The earliest one I can think of is “Fantastic Voyage” in the mid-fifties, where I understand that Isaac Asimov’s novel was inspired by the film (or perhaps commissioned by the filmmakers?)
Aaaaaaaaaand of course I should have checked my facts before posting…
Mid-sixties, is what I should have said. Film 1966. Novel the same year, but I recall Asimov stating in the intro that it was based on the movie.
It predates the co-development of “2001” as a film and novel by a couple of years, so it’s still the earliest one I know of.
Maybe we can call it quits here. The German silent films The Girl In the Moon and Metropolis were novelized. As was King Kong. Robert Weinberg has copies.

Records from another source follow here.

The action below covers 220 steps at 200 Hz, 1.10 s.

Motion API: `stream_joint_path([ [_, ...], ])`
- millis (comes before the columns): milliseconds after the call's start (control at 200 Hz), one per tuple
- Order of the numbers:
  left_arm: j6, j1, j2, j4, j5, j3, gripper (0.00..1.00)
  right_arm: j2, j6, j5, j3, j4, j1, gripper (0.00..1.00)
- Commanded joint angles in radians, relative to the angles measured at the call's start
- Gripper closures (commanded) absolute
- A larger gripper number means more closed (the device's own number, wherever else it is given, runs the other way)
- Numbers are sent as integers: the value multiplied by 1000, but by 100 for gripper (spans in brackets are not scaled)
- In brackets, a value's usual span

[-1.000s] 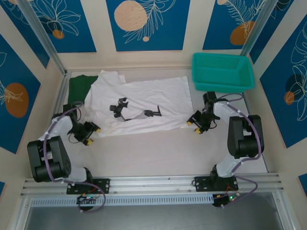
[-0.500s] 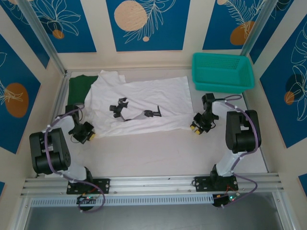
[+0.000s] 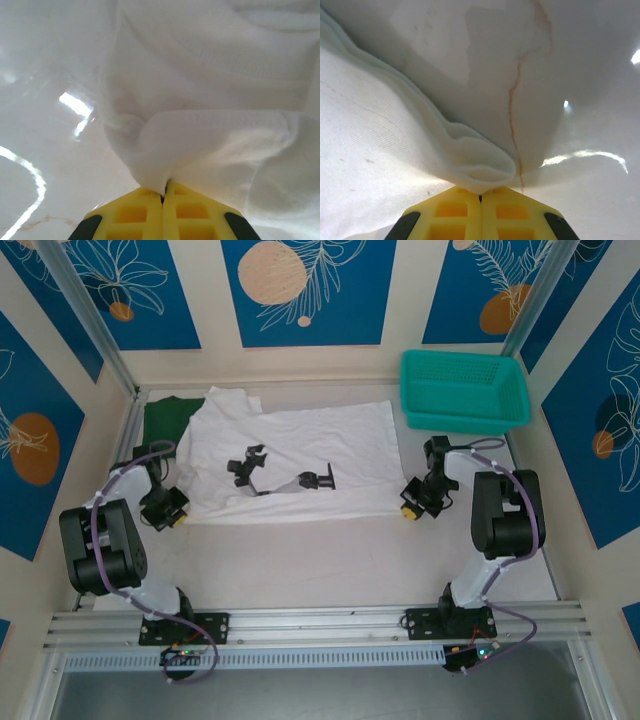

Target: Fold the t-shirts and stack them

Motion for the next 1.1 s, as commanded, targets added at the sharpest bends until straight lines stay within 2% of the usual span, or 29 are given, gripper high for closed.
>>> stream_joint_path([
  [0, 31, 8, -58, -84, -41, -15, 100, -58, -20, 16, -70, -95, -12, 100],
  [245, 13, 7, -203, -186, -19, -110, 100, -210, 8, -30, -235, -105, -50, 100],
  [390, -42, 4, -285, -276, -37, -86, 100, -295, 33, -40, -295, -119, -70, 98],
  [495, -84, 4, -304, -296, 5, -130, 100, -332, 74, -37, -310, -136, -93, 94],
  [570, -128, 4, -333, -292, -3, -178, 100, -369, 95, -31, -340, -129, -118, 93],
  [625, -163, 4, -353, -310, -16, -175, 100, -393, 107, -28, -352, -132, -132, 86],
  [640, -172, 5, -359, -316, -16, -176, 98, -399, 115, -25, -352, -136, -135, 84],
  [685, -196, 6, -367, -329, -30, -171, 82, -414, 123, -19, -346, -149, -143, 80],
  [705, -208, 6, -370, -342, -45, -167, 80, -422, 130, -14, -340, -156, -147, 77],
  [785, -237, 17, -391, -377, -110, -147, 75, -467, 153, 14, -310, -184, -167, 55],
  [815, -241, 22, -395, -390, -131, -131, 67, -482, 158, 23, -300, -189, -171, 50],
  [880, -227, 25, -391, -388, -144, -91, 60, -516, 168, 47, -272, -193, -172, 39],
  [965, -191, 25, -367, -391, -147, -6, 52, -547, 192, 105, -217, -196, -139, 36],
  [1040, -148, 6, -336, -386, -126, 87, 52, -575, 210, 134, -166, -144, -71, 37],
  [1095, -110, -28, -303, -362, -59, 138, 54, -573, 187, 114, -127, -46, 14, 39],
])
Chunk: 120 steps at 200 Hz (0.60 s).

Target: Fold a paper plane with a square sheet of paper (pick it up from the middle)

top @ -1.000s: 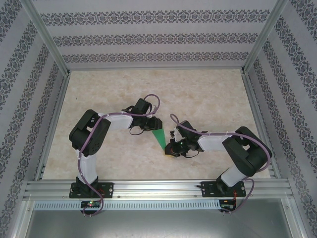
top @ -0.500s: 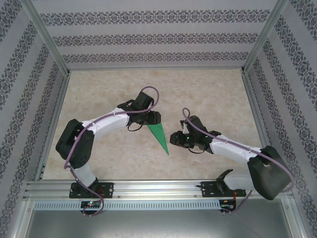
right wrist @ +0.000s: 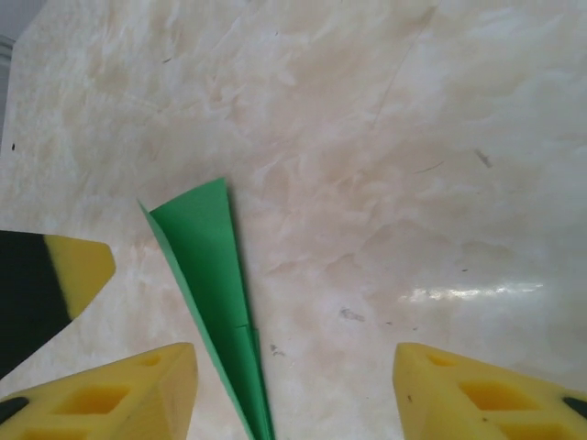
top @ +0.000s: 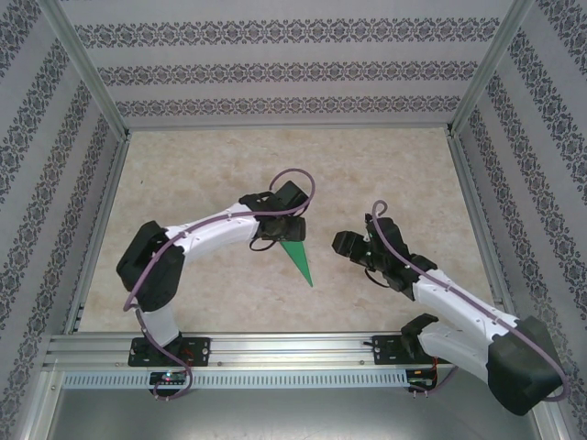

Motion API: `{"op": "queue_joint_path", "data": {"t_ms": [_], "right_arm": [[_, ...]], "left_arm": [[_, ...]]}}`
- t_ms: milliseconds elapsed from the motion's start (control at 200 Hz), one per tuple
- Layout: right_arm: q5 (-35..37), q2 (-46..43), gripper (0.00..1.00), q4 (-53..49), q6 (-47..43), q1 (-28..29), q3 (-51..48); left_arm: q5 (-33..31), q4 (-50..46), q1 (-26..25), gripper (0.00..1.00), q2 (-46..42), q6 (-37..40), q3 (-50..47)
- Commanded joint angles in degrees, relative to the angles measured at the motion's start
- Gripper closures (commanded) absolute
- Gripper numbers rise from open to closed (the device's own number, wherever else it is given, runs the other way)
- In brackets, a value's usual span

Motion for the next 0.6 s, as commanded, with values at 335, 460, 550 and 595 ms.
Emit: {"op": "queue_joint_path", "data": {"t_ms": [335, 460, 550, 595], "right_arm": [[4.62, -8.79, 0.28, 2.21, 5.41, -1.75, -7.82], [4.53, -10.2, 0.25, 2.8, 5.81, -1.75, -8.8], [4.48, -10.42, 0.23, 2.68, 5.71, -1.84, -8.86], [4.35, -10.22, 0.22, 2.54, 5.44, -1.84, -8.76]], "left_arm": [[-1.11, -4.74, -2.1, 0.34, 5.52, -1.23, 5.33], [-1.05, -5.4, -2.08, 0.35, 6.09, -1.0, 5.63], [-1.22, -6.07, -2.08, 0.35, 6.18, -0.99, 5.68], [-1.44, -6.48, -2.08, 0.35, 6.14, -1.1, 5.69]]}}
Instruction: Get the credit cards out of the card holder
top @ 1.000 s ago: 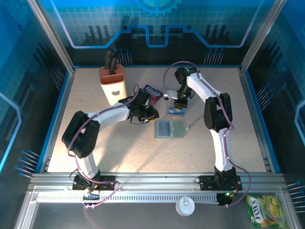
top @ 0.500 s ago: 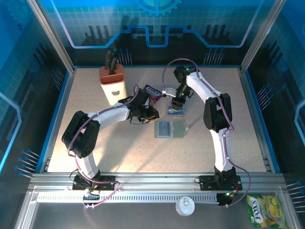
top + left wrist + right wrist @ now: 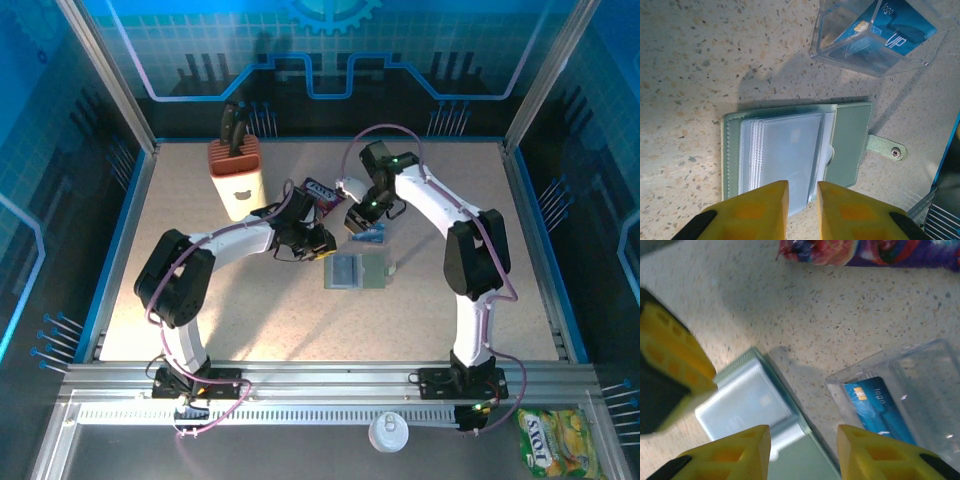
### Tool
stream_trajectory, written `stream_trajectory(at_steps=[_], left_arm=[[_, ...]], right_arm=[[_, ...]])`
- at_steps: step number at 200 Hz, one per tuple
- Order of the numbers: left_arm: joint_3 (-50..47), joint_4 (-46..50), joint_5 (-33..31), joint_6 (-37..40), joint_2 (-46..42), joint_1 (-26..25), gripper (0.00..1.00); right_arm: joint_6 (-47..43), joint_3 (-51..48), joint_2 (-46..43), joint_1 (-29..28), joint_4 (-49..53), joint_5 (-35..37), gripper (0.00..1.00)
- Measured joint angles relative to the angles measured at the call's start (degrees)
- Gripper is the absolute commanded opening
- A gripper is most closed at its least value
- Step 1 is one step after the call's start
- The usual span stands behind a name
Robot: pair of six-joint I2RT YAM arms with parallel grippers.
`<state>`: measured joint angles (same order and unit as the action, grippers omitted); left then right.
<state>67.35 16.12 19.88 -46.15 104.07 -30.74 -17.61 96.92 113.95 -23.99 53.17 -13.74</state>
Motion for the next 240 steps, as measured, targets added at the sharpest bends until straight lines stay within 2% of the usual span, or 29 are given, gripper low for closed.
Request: stream_trajectory(at_steps=[46, 97, 136, 169, 187, 197, 240], left_arm=[[-0.07, -0.17, 0.59, -0.02, 0.31, 0.0, 0.22], [-1.14, 0.07, 0.55, 0.07, 0.46, -0.17, 0.18], [-1.2, 0.2, 0.46, 0.17, 1.01, -0.66, 0.15], [-1.62, 0.74, -0.83, 0.11, 1.01, -1.27, 0.17], [-1.62, 1.49, -1.62, 0.07, 1.01, -1.27, 0.12], [-1.62, 1.84, -1.92, 0.02, 1.01, -1.27, 0.09], [-1.64, 2.05, -2.12, -0.42, 1.01, -1.25, 0.08]], right_arm=[[24.76, -16.48, -7.96, -0.63, -14.08, 0.39, 0.41], [44.17, -33.22, -14.62, -1.27, -31.23, -4.92, 0.37], [52.43, -40.61, -16.9, -3.45, -39.36, -6.29, 0.36], [57.16, -42.01, -17.0, -3.87, -42.38, -7.08, 0.36], [59.78, -42.71, -17.0, -4.13, -44.35, -8.07, 0.37], [60.74, -42.91, -16.98, -4.28, -44.96, -8.7, 0.36], [61.51, -43.1, -16.98, -4.83, -45.07, -9.66, 0.37]])
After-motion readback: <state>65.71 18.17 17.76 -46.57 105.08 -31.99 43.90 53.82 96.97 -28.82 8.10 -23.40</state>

According to The Guinness Book of Movie Facts & Feats by Patrick Robertson, the first novel based on a movie was Harold MacGrath’s The Adventures of Kathlyn, published in Indianapolis with stills from the film in 1914. It was derived from the Selig Polyscope 27-part serial starring Kathlyn Williams, of which the first episode was released on 29 December 1913.
Thank you, Walloon. “Photo-Play Editions” go well back to the 1910s, as he noted, and were very popular through the silent era. I might note (in fact, I darned well will note) that novelizations of popular plays were published through the 19th century.
I think it’s funny (sad) when they publish novelizations of movies based on novels. They did this with “Little Women” and some other modern “literary” movies. I guess the modern moviegoer is too stupid to read the actual original book.
Goddam. I was sure aaslatten was mistaken, or having us on, but a search turns up Little Women by Laurie Lawlor, “Based on the motion picture screenplay starring Winona Ryder. Photos from the movie.”
There are several pointless “adaptations” out there. They wrote one on The Island of Doctor Moreau when the Michael York/Burt Lancaster version came out. You’sd think that H.G. Wells’ original novel would’ve been sufficient.
Then there was the Alan Dean Foster novelization of The Thing, when they could’ve republished John Campobell’s anthology Who Goes There?, which contains the short story. Heck, they did it with Arthur C. Clarke’s “The SEntinel” after 2001 came out.
There have been some pretty good novelizations. Orson Scott Card’s version of The Abyss goes far beyond the movie, with excellent characterization. W.J. Stuart’s Forbidden Planet does some inyeresting things with the story. (It was published in the 1950’s, when the film was released, and later republished in the 1960s.)
Isaac Asimov’s novelization of Fantastic Voyage was pretty good, too, since the good doctor disagreed with the science of the movie. By the way, both the film and the novelization came out in the mid-1960s, not the 1950s, as the OP has it.
Asimov also wrote a sequel in which he does the story his way. As I recall, there’s a foreword in which he bitches about the restrictions under which he had to write the original. At the pace he was turning out the prose in those days, I’m sure it was a thoroughly unpleasant Tuesday.
Charles and Mary Lamb put out a rather famous volume called Lamb’s Tales from Shakespeare in which they adapted several of the Bard’s plays into prose form. To their credit, they retain the dialogue as spoken by the characters (which is, of course, all the plays originally are), but to their undying shame and the amusement of us Shakespearean fans, they hugely simplify the storylines, the themes, and the characterizations. In their defense, they intended the stories for children, but the end result can be boiled down to, “Hamlet was sad because his uncle took his father’s throne. Hamlet got revenge but it didn’t go very well. The end.”